A Tradition In Denim

At a meeting with a Levi’s executive, he told us that the company had missed a major opportunity by not participating in the “premium denim boom,” and it was now suffering both reputational and financial challenges. The “premium denim boom” had occurred when a number of high-fashion brands entered the market and began selling $200-plus pairs of jeans. During that time, Levi’s had maintained its traditional price point of around $39, and as a result, its jeans had acquired a low-end reputation and were considered less chic and no longer fashionable. The company was experiencing a significant sales slump.

We had been involved in a similar conversation not too long before with Absolut Vodka, whose management felt the company had missed out on the “premium vodka boom.” Apparently this premium boom was a phenomenon in a number of sectors. In the 1980s, Absolut was a top-shelf vodka. But in the 1990s, competitive vodka brands such as Grey Goose and Ketel One came onto the market with a more premium-priced product.
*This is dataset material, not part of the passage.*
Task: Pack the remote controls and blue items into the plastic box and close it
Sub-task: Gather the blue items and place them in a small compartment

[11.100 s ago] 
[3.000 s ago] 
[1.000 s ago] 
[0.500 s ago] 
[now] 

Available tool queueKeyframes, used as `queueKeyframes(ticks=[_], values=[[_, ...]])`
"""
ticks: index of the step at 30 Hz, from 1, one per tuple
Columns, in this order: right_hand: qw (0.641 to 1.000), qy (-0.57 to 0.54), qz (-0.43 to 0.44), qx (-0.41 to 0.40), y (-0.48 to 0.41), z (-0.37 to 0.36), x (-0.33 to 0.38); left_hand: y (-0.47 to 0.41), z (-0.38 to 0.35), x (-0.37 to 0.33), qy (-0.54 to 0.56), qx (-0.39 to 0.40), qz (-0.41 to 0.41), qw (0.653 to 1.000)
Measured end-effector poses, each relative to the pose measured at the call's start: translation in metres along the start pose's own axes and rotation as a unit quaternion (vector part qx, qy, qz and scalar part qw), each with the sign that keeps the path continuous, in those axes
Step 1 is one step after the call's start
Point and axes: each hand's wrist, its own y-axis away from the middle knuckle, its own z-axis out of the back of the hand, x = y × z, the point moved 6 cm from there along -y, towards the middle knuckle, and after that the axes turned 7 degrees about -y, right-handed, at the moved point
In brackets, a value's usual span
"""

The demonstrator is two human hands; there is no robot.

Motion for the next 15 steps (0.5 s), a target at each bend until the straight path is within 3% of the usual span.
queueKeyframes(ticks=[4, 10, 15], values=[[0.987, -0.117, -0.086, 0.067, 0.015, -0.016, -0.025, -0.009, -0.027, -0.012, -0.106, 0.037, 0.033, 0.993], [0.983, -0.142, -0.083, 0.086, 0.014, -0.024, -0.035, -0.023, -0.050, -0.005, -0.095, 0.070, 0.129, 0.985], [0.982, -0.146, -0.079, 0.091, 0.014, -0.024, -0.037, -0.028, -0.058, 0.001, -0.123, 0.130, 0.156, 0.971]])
Absolut, like Levi’s, had stuck to its price point and dropped to a midtier status, losing market share to the new entrants. Ultimately Absolut found a way out of this by creating its own specialty, limited-edition lines, such as Absolut Brooklyn, created in partnership with Spike Lee, and premium-crafted versions such as Absolut Elyx, which was sourced and distilled in a manner designed to compete with other premium vodkas.

Levi’s needed a strategy to help it overcome a similar challenge. They had hired Wieden + Kennedy, a wellknown and successful advertising agency, to help rejuvenate the brand. Their campaign, which would later be known as “Go forth,” was being shot by a famous fashion photographer, and it would draw on inspirational imagery and language from well-known American authors such as Walt Whitman and Jack Kerouac. It would depict a new era of American nostalgia, and it was sure to capture attention. Levi’s wanted our help in turning that attention into action.

Our job was to make sure that once they had people’s attention, there would be have something to act upon and a real reason to care about the brand. This is the sort of integrated, complex challenge we love to solve, and we first began by focusing on the brand as we knew it. The company made denim and sold jeans (primarily) at a modest price point. They had once been the jeans of Marlon Brando and Steve McQueen and later the jeans of rock stars from the Rolling Stones to the Ramones. But somehow the company had lost its grip. We asked what had come before Brando and Jagger? Levi’s had begun making jeans in 1853. What had the company stood for then, and what was its origin story?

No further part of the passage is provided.